Harry terlihat berpikir. Ia ingin, namun sekali lagi ia tidak boleh. Namun Harry melihat tatapan mengharap yang dilayangkan oleh pemuda yang lebih tinggi beberapa senti darinya itu.

"Akan aku pikirkan," jawab Harry kemudian menutup pintu kamarnya. Sedetik kemudian, ia menyentuh permukaan pintu sambil menundukkan pandangannya. Dan setelah itu, sesuatu yang hangat mulai mengalir dari kedua zamrudnya.

***

Harry memutuskan untuk menerima ajakan Draco. Tadi sore Harry mengunjungi pemuda bersurai pirang platina itu di kamarnya. Dan telah dibuat keputusan bahwa mereka akan keluar begitu semua orang telah naik ke tempat tidur masing-masing.

Harry pikir hal itu akan menjadi sesuatu yang sulit mengingat Sirius biasanya akan kembali ke kamar begitu jam menunjukkan pukul 11 malam. Namun entah ia sedang beruntung atau Remus sedang membantunya kali ini, pria bersurai cokelat madu itu langsung mengajak Sirius kembali ke kamar begitu makan malam selesai.

Dengan mengendap-endap, Harry keluar dari kamarnya. Ia berusaha semampunya untuk tidak mengeluarkan suara sama sekali. Saat ia berbalik, ia menemukan Draco yang sedang  merapalkan sebuah mantra pada pintu kamar ibunya. Mantra yang berguna untuk memeriksa apa yang sedang dilakukan oleh seseorang di balik pintu itu.

"Dia telah tidur!" bisik Draco memberitahu Harry mengenai ibunya.

Harry hanya mengangguk kemudian ia melakukan hal yang sama dengan kamar Sirius dan Remus. Dan hal yang ia temukan membuat membuat ia amat sangat terkejut sekaligus malu secara bersamaan. "Errr... Mereka sedang... Kau tahu," bisik Harry dengan gugup.

"Sebaiknya kita biarkan mereka melakukan 'itu', sementara kita melakukan hal menyenangkan versi kita!" goda pemuda bersurai pirang platina itu. Wajahnya dipenuhi dengan senyum jahilnya.

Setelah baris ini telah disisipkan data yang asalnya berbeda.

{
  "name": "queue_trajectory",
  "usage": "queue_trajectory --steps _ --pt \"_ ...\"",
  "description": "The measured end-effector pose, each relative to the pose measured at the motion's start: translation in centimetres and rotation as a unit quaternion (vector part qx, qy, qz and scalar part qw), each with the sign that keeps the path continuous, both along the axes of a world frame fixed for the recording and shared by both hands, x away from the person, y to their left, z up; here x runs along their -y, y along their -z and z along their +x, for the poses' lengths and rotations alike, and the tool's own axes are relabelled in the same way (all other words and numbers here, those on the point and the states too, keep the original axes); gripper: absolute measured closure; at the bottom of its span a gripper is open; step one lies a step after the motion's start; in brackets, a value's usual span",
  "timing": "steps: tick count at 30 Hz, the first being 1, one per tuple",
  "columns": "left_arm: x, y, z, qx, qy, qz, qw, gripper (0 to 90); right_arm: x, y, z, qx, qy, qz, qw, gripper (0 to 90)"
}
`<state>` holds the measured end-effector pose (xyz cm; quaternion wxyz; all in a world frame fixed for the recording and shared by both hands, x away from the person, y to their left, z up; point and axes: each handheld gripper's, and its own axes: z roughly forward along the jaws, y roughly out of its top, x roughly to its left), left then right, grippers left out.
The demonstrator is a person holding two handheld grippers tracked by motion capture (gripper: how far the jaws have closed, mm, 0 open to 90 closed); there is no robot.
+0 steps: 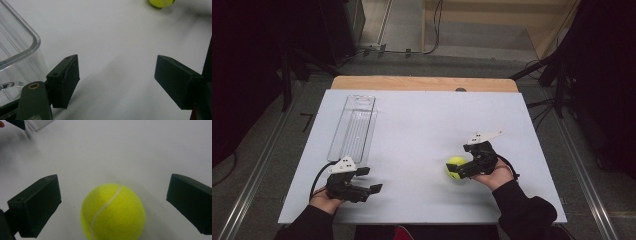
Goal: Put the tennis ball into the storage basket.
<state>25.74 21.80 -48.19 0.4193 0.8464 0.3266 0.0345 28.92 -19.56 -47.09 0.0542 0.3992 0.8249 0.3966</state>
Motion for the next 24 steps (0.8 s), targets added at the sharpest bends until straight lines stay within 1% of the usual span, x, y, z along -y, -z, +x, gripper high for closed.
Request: queue_trajectory --steps 7,10,14,19,23,24 --pt "0.0 0.0 0.0 0.0 0.001 0.0 1.0 20.8 -0.2 0.6 -0.1 -0.007 -0.004 -0.008 0.9999 0.0" --pt "0.0 -0.1 0.0 0.0 0.002 -0.001 1.0 20.8 -0.3 0.9 -0.1 -0.015 0.004 -0.008 0.9998 0.0" --pt "0.0 -0.1 -0.1 0.001 0.001 0.0 1.0 20.8 -0.3 1.3 -0.1 -0.023 0.005 -0.011 0.9997 0.0" --pt "0.0 -0.1 -0.1 0.001 0.002 0.0 1.0 20.8 -0.5 1.7 -0.2 -0.028 0.0 -0.019 0.9994 0.0" --pt "0.1 -0.1 -0.1 0.001 0.002 0.0 1.0 20.8 -0.7 2.0 -0.3 -0.041 0.002 -0.026 0.9988 0.0" --pt "0.1 -0.1 -0.1 0.001 0.002 0.0 1.0 20.8 -0.7 2.1 -0.3 -0.04 -0.001 -0.03 0.9987 0.0"
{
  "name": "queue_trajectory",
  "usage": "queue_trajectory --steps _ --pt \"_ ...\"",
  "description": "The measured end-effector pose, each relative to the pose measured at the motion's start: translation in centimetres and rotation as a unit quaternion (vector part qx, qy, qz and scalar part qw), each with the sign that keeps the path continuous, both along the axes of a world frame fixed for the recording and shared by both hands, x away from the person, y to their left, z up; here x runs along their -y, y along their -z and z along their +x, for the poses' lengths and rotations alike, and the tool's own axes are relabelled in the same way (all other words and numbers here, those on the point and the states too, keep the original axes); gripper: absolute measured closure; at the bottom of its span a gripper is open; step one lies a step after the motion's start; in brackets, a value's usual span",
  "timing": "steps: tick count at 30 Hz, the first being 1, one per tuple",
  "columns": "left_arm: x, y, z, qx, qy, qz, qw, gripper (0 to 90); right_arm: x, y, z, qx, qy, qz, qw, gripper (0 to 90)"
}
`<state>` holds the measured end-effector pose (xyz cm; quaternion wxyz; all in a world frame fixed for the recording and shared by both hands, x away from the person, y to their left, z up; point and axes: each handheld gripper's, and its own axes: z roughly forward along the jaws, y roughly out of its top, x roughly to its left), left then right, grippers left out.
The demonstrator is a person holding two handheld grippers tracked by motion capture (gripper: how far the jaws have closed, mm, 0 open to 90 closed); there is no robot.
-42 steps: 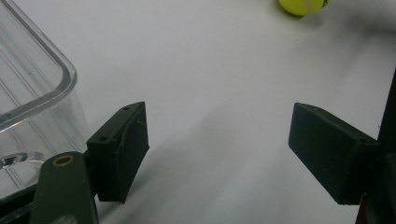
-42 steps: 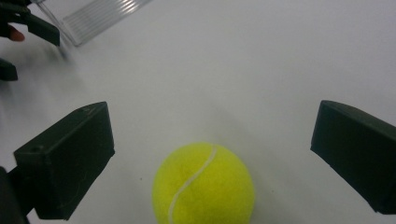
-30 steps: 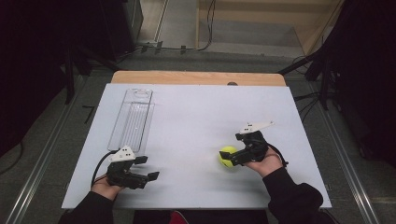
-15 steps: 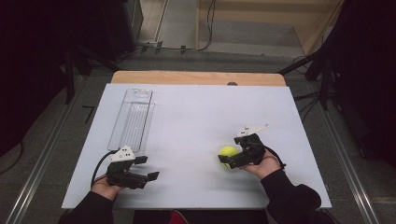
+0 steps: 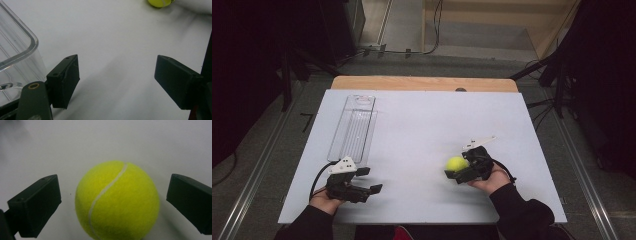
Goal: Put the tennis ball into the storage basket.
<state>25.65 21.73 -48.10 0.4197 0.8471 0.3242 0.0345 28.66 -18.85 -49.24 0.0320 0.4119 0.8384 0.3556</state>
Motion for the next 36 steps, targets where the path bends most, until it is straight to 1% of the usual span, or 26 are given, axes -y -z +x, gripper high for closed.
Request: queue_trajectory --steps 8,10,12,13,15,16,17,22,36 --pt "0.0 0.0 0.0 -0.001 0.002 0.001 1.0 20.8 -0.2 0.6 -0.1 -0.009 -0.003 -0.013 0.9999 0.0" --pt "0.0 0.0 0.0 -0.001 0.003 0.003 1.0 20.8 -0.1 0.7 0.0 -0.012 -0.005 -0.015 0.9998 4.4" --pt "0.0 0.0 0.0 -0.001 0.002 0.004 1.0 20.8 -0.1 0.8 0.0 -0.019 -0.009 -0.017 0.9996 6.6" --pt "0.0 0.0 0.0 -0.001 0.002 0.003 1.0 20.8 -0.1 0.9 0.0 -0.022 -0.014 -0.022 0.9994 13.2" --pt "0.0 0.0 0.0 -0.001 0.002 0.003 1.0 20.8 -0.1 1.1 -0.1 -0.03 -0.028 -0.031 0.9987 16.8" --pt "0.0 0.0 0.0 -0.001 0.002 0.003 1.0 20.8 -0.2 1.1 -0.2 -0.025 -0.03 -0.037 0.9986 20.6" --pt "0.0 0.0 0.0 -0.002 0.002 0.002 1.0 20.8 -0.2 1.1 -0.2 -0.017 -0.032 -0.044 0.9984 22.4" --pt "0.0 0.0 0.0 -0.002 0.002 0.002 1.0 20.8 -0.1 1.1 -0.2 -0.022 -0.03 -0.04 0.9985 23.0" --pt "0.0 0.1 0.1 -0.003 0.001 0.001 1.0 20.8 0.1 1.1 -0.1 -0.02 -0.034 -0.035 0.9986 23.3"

"Teruslah berkhayal, Malfoy! Kau tidak akan pernah mendapatkan apa yang sedang berada di dalam kepalamu!" ucap Harry galak.

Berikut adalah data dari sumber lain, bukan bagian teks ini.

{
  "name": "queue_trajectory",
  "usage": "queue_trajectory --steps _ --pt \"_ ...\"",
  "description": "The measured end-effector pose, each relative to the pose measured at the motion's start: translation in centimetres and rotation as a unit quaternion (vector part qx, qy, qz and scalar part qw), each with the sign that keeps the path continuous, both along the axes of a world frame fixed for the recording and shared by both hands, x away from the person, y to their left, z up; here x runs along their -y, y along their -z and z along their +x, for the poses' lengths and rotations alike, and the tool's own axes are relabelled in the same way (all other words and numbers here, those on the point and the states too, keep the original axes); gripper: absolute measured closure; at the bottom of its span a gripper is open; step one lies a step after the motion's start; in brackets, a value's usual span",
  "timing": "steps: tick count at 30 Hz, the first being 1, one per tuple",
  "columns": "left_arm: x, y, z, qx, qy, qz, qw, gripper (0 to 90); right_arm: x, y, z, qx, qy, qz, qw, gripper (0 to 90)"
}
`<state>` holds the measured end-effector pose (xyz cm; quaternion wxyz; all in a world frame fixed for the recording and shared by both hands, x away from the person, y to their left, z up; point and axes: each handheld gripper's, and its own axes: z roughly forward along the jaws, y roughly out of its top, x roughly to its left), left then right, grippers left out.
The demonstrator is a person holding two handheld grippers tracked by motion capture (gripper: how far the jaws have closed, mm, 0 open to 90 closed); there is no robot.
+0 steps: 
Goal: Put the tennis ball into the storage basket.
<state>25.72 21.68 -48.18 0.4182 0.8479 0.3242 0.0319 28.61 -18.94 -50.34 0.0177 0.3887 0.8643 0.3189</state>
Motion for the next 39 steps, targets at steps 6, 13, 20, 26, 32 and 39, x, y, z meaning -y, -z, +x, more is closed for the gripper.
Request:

"Tahu apa kau tentang isi kepalaku?" tanya Draco masib dengan senyum menyebalkannya itu.

"Entahlah, kau membuatku kesal," jawab Harry kemudian meninggalkan pemuda itu. Ia berjalan mendekati pintu depan, kemudian mengetukkan tongkatnya ke pintu di hadapannya. Begitu pintu itu terbuka, ia langsung bergegas keluar dari rumah.

Draco yang keluar setelah Harry memastikan rumah itu telah terkunci dengan benar. Setelah itu ia mengejar Harry yang telah berada beberapa meter di depannya. Begitu tubuhnya telah sejajar dengan Harry, ia meraih tangan Harry yang dibalut sarung tangan tebal berwarna hitam.

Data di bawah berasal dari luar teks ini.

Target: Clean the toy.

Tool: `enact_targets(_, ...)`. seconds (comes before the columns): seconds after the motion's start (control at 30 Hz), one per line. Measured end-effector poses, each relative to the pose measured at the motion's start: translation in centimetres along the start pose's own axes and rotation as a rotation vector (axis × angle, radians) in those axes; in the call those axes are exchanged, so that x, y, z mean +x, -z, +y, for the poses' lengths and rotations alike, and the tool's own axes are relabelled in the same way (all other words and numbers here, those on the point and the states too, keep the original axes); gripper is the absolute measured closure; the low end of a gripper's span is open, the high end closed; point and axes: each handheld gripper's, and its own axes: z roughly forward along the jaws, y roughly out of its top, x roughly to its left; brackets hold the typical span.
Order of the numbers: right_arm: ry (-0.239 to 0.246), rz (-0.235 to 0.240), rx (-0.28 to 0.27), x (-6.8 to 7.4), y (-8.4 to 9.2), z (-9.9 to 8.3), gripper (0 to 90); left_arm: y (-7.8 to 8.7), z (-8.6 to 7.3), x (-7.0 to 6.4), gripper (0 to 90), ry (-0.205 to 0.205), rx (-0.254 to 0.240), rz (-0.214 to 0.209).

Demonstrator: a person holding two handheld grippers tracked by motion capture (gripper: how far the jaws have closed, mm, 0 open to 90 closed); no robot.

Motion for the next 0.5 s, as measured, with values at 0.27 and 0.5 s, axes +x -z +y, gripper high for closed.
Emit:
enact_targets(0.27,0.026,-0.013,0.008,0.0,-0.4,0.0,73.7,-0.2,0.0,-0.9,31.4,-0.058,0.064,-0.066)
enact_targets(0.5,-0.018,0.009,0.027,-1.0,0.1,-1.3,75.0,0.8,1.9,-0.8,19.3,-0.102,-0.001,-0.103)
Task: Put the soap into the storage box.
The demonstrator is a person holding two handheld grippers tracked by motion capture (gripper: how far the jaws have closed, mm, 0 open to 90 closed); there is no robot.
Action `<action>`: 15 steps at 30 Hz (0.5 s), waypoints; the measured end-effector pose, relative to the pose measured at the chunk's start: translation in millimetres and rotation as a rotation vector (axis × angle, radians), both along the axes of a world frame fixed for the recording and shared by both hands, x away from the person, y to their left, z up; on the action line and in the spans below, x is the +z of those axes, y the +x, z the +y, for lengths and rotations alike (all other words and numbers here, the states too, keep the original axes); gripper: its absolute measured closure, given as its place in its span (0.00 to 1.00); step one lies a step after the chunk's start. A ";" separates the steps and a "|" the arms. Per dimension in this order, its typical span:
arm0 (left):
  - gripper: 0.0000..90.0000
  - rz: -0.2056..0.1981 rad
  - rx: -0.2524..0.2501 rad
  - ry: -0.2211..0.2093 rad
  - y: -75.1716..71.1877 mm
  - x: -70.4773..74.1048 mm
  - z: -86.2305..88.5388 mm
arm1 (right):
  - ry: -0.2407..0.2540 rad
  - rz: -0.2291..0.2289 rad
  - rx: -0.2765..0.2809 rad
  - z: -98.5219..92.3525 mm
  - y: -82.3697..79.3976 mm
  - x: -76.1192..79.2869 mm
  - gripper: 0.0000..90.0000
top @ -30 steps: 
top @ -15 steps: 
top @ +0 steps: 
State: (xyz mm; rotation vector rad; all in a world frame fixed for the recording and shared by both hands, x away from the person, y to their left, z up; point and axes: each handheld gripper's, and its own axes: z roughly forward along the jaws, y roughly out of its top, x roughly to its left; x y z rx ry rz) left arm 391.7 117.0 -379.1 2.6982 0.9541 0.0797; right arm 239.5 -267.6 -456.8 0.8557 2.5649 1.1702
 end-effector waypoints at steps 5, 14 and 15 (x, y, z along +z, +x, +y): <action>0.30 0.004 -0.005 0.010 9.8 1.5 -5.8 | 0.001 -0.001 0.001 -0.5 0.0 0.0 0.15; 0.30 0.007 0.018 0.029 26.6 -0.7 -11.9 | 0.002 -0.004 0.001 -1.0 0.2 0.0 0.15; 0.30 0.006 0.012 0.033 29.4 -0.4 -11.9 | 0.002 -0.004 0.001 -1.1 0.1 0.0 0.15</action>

"Kau tidak mengenakan syalmu?" tanya Draco begitu mendapati tidak ada kain panjang berbahan tebal yang terkalung di leher pemuda bersurai hitam berantakan itu.

"Tidak," jawab Harry dengan singkat.

Draco menghentikan langkahnya dan hal itu juga membuat Harry berhenti. Ia melepaskan syal hitam dengan huruf M kecil yang dibordir dengan benang perak di ujung syal itu. Dan setelahnya, ia mengalungkan syal itu ke leher Harry.

"Apa yang kau lakukan?" tanya Harry gugup. Ia menelan ludahnya dengan kasar.

Draco menampilkan senyum kecil. "Memastikan kau tetap merasa hangat, tentu saja," jawabnya dengan suaranya yang lebih dalam. 

Harry memutar bola matanya begitu mendengarnya. "Berhentilah bersikap manis, Malfoy! Lagi pula kau bisa mati kedinginan dengan memberikan syalmu padaku!"

Draco memasukkan tangannya ke dalam saku mantelnya, kemudian menarik syal lain dengan motif dan warna yang sama. "Aku membawa satu lagi," ucap pemuda itu. "Pastikan untuk selalu mengenakan syalmu, Harry. Aku tidak mungkin menyediakan dua syal setiap saat."

Harry terkejut ketika melihat kain itu. "Mengapa kau memberikanku syal yang kau kenakan? Kenapa tidak yang baru?" tanyanya dengan kedua mata terbelalak.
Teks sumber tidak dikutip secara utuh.